NPAIRSNumber of read-pairs supporting the SV
NSPLITNumber of split reads supporting the SV
ORIENT For the events of the DISTAL type, ORIENT shows how the breakpoints were rearranged. ORIENT=++ means that the region downstream of the first breakpoint is joined to the region downstream of the second breakpoint, ORIENT=+- means that the region downstream of the first breakpoint is joined to the region upstream of the second breakpoint, and so on. ORIENT is set to '..' if the orientation is unknown or the type is not DISTAL.
PS1/PS2Phase sets to which each of the breakpoints was assigned.

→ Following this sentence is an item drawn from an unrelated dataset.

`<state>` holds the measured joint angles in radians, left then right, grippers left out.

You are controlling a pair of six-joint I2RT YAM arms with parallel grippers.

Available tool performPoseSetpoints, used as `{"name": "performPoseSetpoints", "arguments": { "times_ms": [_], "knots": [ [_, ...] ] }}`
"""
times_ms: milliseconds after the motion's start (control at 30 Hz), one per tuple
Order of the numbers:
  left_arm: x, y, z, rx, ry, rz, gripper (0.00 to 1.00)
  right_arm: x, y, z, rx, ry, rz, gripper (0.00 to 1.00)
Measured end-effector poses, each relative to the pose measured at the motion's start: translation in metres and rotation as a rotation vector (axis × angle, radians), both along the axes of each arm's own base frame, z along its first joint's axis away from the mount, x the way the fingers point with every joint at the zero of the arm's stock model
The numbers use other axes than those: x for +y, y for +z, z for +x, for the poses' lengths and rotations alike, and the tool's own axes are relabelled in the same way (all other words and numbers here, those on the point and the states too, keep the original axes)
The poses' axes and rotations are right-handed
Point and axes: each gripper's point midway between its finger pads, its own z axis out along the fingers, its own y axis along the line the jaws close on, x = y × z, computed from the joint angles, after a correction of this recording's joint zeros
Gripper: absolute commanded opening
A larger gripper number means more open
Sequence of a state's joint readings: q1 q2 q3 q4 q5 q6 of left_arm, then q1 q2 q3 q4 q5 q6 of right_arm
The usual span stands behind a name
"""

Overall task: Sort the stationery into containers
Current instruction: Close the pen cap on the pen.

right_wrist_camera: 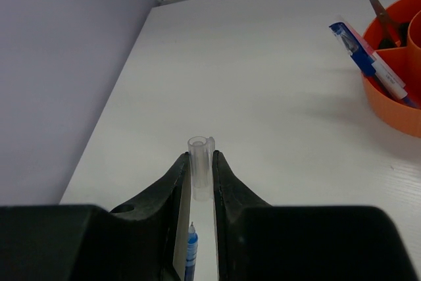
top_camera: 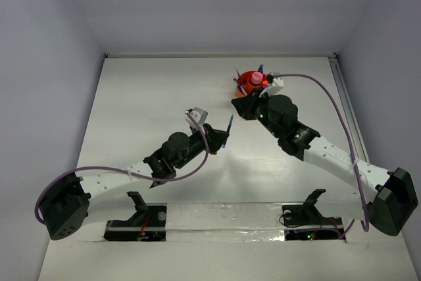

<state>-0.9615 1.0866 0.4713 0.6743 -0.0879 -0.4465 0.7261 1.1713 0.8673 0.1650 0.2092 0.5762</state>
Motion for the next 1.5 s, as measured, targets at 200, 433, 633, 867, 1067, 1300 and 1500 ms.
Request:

RP_LRLog-likelihood ratio score of read-pair support. Higher values correspond to stronger read-pair evidence.
RP_TYPE SV type suggested by the orientation of read-pairs around the breakpoints. This is similar to the TYPE/ORIENT fields but uses read-pair information instead of molecule/barcode-level information. Distal events (breakpoints >500Kb apart) are marked as TRANS_RR, TRANS_RF, TRANS_FF, and TRANS_FR, where the last two characters show the orientation of reads around each of the two breakpoints (F:forward, R: reverse). So RP_TYPE=TRANS_FR is equivalent to ORIENT=-+. However, the RP_TYPE does not have to be compatible with TYPE/ORIENT if the signal at the molecule level and read-level are not in agreement.
SEG_DUPComma-separated list of segmental duplications that overlap the breakpoints of the SV
SUPPORTNumber of barcodes that are more concordant with the presence than with the absence of an SV. This is usually less than BCOV.
TYPE Type of SV. If the breakpoints are <500Kb apart, this will be one of: DEL (deletion), INV (inversion), DUP (tandem duplication), or UNK (unknown type). All events with breakpoints >500Kb apart are marked as DISTAL.